MobileNet version 2

Matthijs Hollemans
by Matthijs Hollemans
22 April 2018

Table of contents

A little less than a year ago I wrote about MobileNets, a neural network architecture that runs very efficiently on mobile devices. Since then I’ve used MobileNet V1 with great success in a number of client projects, either as a basic image classifier or as a feature extractor that is part of a larger neural network.

Recently researchers at Google announced MobileNet version 2. This is mostly a refinement of V1 that makes it even more efficient and powerful. Naturally, I made an implementation using Metal Performance Shaders and I can confirm it lives up to the promise.

In this blog post I’ll explain what’s new in MobileNet V2.

Quick recap of version 1

The big idea behind MobileNet V1 is that convolutional layers, which are essential to computer vision tasks but are quite expensive to compute, can be replaced by so-called depthwise separable convolutions.

The job of the convolution layer is split into two subtasks: first there is a depthwise convolution layer that filters the input, followed by a 1×1 (or pointwise) convolution layer that combines these filtered values to create new features:

A depthwise separable convolution block

Together, the depthwise and pointwise convolutions form a “depthwise separable” convolution block. It does approximately the same thing as traditional convolution but is much faster.

The full architecture of MobileNet V1 consists of a regular 3×3 convolution as the very first layer, followed by 13 times the above building block.

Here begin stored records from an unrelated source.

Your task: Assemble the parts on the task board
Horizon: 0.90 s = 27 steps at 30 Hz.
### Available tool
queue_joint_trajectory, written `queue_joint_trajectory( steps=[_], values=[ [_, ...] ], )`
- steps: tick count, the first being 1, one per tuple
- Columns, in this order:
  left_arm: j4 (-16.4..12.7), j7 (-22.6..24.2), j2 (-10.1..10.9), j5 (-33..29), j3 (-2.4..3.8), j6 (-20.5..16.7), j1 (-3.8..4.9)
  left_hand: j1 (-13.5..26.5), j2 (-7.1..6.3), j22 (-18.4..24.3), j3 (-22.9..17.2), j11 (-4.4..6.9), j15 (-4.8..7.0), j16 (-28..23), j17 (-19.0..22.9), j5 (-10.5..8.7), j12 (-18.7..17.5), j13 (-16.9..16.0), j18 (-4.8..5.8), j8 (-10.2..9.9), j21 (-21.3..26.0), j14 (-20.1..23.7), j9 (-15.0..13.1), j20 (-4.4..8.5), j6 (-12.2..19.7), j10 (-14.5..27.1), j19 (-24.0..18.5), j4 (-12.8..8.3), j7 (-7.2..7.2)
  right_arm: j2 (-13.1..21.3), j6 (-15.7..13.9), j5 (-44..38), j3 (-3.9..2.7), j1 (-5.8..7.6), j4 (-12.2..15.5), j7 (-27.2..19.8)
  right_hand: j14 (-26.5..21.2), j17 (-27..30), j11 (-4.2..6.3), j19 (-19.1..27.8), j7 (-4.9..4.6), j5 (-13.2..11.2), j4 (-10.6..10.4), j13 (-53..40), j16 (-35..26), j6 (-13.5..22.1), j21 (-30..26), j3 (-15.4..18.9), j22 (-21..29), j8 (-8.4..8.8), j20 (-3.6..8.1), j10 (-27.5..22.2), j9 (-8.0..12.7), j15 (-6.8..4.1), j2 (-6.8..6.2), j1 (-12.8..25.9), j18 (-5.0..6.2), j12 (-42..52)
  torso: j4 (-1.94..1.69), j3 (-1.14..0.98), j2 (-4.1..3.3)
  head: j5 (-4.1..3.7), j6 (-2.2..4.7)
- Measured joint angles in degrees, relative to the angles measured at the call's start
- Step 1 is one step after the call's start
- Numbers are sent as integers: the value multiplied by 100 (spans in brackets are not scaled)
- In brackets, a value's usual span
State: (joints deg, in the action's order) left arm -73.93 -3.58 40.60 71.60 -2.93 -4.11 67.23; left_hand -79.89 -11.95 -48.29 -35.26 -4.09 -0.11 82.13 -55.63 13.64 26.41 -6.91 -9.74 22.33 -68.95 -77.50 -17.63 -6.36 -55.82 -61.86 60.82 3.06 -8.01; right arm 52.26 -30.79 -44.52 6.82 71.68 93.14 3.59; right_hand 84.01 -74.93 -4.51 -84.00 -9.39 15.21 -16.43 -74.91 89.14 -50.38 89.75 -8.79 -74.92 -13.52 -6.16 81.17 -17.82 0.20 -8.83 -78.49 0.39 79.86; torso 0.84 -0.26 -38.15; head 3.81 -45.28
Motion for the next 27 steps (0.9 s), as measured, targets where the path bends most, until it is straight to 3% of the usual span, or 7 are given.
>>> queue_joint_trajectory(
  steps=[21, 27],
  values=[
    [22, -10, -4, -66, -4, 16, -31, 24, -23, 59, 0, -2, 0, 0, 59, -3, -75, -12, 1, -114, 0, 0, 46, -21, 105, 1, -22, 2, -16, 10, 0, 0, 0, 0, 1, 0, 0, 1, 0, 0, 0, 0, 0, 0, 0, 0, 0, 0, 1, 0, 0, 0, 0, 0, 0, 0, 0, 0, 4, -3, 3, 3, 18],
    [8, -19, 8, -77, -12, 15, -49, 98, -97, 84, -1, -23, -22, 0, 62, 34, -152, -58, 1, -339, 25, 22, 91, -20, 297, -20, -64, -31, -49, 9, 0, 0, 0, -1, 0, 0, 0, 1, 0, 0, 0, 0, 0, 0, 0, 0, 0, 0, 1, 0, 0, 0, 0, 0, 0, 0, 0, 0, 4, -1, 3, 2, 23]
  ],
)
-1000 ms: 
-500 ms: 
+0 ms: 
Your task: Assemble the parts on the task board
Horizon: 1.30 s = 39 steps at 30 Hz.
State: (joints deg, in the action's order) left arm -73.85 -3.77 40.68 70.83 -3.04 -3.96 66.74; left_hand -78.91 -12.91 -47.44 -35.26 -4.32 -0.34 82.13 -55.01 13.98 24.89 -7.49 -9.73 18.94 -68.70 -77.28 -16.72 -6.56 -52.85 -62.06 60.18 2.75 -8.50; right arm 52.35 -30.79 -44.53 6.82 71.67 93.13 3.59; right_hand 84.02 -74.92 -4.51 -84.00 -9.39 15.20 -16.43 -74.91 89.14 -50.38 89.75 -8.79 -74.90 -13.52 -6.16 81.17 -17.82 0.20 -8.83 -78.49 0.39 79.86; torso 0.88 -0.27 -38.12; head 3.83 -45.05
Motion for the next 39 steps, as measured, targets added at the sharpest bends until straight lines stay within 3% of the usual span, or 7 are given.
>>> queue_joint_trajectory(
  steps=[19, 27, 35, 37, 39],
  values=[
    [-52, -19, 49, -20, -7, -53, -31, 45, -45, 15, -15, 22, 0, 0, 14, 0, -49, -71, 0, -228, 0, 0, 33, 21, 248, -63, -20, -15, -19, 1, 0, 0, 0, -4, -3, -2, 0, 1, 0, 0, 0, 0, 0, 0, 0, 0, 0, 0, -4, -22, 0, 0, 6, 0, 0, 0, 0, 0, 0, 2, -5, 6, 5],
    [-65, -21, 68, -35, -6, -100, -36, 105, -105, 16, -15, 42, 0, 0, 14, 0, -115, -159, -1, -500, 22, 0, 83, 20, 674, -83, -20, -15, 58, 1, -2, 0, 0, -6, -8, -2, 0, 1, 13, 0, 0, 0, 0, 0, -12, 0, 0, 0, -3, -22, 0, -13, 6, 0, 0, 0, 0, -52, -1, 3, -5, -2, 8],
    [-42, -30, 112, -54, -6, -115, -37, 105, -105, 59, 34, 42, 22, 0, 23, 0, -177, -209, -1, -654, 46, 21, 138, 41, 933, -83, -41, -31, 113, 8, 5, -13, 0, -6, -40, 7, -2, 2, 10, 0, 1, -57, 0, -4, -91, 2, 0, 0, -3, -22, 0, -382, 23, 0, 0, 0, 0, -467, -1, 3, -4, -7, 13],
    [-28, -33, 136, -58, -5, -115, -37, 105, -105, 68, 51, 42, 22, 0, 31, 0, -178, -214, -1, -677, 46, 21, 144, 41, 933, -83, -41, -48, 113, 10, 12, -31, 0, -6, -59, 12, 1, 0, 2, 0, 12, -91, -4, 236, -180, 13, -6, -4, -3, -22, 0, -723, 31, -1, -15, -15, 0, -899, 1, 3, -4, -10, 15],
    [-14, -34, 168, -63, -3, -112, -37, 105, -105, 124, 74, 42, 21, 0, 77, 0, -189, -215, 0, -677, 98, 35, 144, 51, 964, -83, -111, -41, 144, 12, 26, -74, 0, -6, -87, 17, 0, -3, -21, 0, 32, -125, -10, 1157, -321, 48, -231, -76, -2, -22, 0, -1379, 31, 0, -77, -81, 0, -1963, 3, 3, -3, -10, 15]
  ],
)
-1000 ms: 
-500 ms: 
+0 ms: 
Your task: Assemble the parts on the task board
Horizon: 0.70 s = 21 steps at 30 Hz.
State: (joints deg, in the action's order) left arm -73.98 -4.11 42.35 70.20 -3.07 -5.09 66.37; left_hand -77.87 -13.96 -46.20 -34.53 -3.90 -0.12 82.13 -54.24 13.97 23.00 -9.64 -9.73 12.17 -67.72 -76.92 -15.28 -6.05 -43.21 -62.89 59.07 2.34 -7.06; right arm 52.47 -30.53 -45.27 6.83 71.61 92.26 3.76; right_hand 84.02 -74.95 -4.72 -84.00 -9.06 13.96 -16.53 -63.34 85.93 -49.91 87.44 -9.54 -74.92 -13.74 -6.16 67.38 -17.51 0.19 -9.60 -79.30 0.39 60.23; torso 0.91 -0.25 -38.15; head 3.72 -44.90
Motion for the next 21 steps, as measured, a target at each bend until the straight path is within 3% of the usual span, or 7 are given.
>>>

There are no pooling layers in between these depthwise separable blocks. Instead, some of the depthwise layers have a stride of 2 to reduce the spatial dimensions of the data. When that happens, the corresponding pointwise layer also doubles the number of output channels. If the input image is 224×224×3 then the output of the network is a 7×7×1024 feature map.

As is common in modern architectures, the convolution layers are followed by batch normalization. The activation function used by MobileNet is ReLU6. This is like the well-known ReLU but it prevents activations from becoming too big:

y = min(max(0, x), 6)

The authors of the MobileNet paper found that ReLU6 is more robust than regular ReLU when using low-precision computation. (I think “low-precision” here refers to fixed-point arithmetic and not so much the 16-bit floats used with Metal on iOS.)

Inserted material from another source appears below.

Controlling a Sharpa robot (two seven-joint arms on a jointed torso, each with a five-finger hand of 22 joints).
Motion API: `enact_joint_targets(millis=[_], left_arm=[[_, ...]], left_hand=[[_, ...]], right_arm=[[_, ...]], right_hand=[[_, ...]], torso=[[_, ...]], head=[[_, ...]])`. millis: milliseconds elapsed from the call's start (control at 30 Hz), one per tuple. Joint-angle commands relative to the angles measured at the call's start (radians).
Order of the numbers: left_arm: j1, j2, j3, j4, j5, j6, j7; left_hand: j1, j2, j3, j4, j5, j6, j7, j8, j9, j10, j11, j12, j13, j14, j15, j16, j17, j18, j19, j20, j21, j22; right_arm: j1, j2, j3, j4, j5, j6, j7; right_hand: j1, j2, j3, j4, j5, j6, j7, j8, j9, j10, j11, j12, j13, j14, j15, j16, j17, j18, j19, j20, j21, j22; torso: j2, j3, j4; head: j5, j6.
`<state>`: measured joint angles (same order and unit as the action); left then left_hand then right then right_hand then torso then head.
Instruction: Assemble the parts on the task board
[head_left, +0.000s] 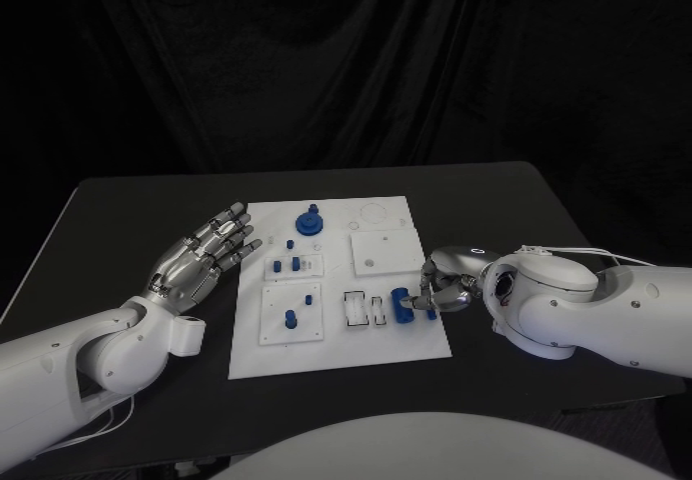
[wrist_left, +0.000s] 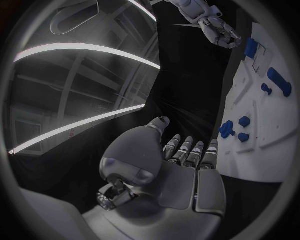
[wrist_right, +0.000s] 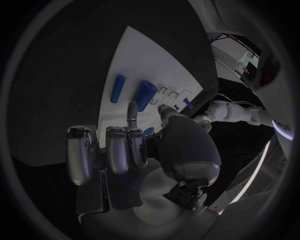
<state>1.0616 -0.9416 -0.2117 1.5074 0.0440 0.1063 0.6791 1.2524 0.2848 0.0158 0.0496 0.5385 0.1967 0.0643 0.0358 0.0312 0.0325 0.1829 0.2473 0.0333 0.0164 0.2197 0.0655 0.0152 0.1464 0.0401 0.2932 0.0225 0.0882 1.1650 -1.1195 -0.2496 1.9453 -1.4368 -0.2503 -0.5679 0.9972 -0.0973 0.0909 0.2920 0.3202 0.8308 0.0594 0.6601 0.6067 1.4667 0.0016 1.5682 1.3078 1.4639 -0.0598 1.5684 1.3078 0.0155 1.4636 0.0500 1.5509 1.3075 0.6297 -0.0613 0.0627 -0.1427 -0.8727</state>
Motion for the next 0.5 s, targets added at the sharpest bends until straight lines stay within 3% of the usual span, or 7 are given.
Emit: enact_joint_targets(millis=[33,300,500], left_arm=[[0.000,0.002,0.001,-0.001,0.002,0.016,0.092],[0.000,0.001,0.001,-0.009,0.002,0.019,0.088],[0.000,0.002,0.001,-0.014,0.002,0.022,0.083]], left_hand=[[-0.004,-0.005,0.007,0.000,0.006,0.003,0.001,0.003,0.000,0.001,0.007,0.003,0.001,0.003,0.003,0.007,0.002,-0.006,0.009,-0.002,0.007,0.001],[-0.004,-0.005,0.008,0.000,0.006,0.003,0.001,0.003,0.000,0.001,0.008,0.004,0.001,0.003,0.003,0.007,0.002,-0.006,0.009,-0.001,0.007,0.001],[-0.004,-0.005,0.008,0.000,0.006,0.003,0.001,0.003,0.000,0.001,0.008,0.004,0.001,0.003,0.003,0.007,0.002,-0.006,0.009,-0.001,0.007,0.001]], right_arm=[[-0.007,0.009,0.000,-0.009,-0.065,-0.013,-0.037],[-0.014,0.039,0.000,-0.032,-0.076,-0.010,-0.036],[-0.021,0.060,0.000,-0.054,-0.078,0.018,-0.047]], right_hand=[[-0.005,-0.008,-0.005,0.000,0.009,-0.009,0.001,0.001,0.002,0.104,-0.008,0.003,0.263,0.107,-0.008,0.002,0.263,-0.008,0.094,-0.008,-0.007,0.253],[-0.044,-0.015,-0.020,0.002,0.019,-0.014,0.002,-0.002,0.014,0.104,-0.008,0.003,0.263,0.107,-0.008,0.002,0.263,-0.001,0.084,-0.009,-0.027,0.245],[-0.093,-0.004,-0.034,0.002,-0.023,-0.015,0.001,-0.006,0.025,0.104,-0.009,0.003,0.263,0.107,-0.009,0.002,0.263,0.001,0.079,-0.009,-0.037,0.241]], torso=[[-0.002,-0.0007,0.0000],[-0.001,-0.0004,-0.0005],[-0.002,-0.0017,0.0012]], head=[[0.001,0.000],[0.009,0.000],[0.013,0.000]])
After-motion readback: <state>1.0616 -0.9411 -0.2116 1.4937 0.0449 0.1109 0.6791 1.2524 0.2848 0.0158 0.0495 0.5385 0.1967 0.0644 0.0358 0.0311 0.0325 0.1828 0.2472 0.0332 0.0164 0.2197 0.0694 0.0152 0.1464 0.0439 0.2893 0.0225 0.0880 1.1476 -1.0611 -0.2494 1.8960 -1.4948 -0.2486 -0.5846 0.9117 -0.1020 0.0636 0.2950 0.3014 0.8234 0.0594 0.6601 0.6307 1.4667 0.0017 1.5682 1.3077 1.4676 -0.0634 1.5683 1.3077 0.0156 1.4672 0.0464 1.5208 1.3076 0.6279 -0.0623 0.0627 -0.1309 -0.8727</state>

It also makes the shape of the function look more like a sigmoid:

The ReLU6 activation function

In a classifier based on MobileNet, there is typically a global average pooling layer at the very end, followed by a fully-connected classification layer or an equivalent 1×1 convolution, and a softmax.

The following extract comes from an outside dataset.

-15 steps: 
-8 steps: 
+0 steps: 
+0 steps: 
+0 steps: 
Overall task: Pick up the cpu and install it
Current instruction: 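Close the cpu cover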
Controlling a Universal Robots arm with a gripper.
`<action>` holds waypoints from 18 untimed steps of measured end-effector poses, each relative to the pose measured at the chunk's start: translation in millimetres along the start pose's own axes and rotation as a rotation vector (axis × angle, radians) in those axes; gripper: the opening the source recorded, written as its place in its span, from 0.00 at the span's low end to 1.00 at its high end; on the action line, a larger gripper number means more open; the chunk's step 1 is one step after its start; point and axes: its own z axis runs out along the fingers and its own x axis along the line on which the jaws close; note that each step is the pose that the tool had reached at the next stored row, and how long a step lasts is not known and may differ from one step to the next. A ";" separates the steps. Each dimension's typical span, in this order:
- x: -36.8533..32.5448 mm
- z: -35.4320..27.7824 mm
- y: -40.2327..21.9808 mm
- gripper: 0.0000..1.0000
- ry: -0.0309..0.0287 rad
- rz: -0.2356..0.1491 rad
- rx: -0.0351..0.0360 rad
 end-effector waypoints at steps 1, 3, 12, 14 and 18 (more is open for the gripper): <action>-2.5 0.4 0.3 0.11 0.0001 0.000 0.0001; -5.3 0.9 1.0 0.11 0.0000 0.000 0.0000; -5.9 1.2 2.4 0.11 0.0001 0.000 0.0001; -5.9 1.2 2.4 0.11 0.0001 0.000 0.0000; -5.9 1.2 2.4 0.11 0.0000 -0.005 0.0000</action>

There is actually more than one MobileNet. It was designed to be a family of neural network architectures. There are several hyperparameters that let you play with different architecture trade-offs.

The most important of these hyperparameters is the depth multiplier, confusingly also known as the “width multiplier”. This changes how many channels are in each layer. Using a depth multiplier of 0.5 will halve the number of channels used in each layer, which cuts down the number of computations by a factor of 4 and the number of learnable parameters by a factor 3. It is therefore much faster than the full model but also less accurate.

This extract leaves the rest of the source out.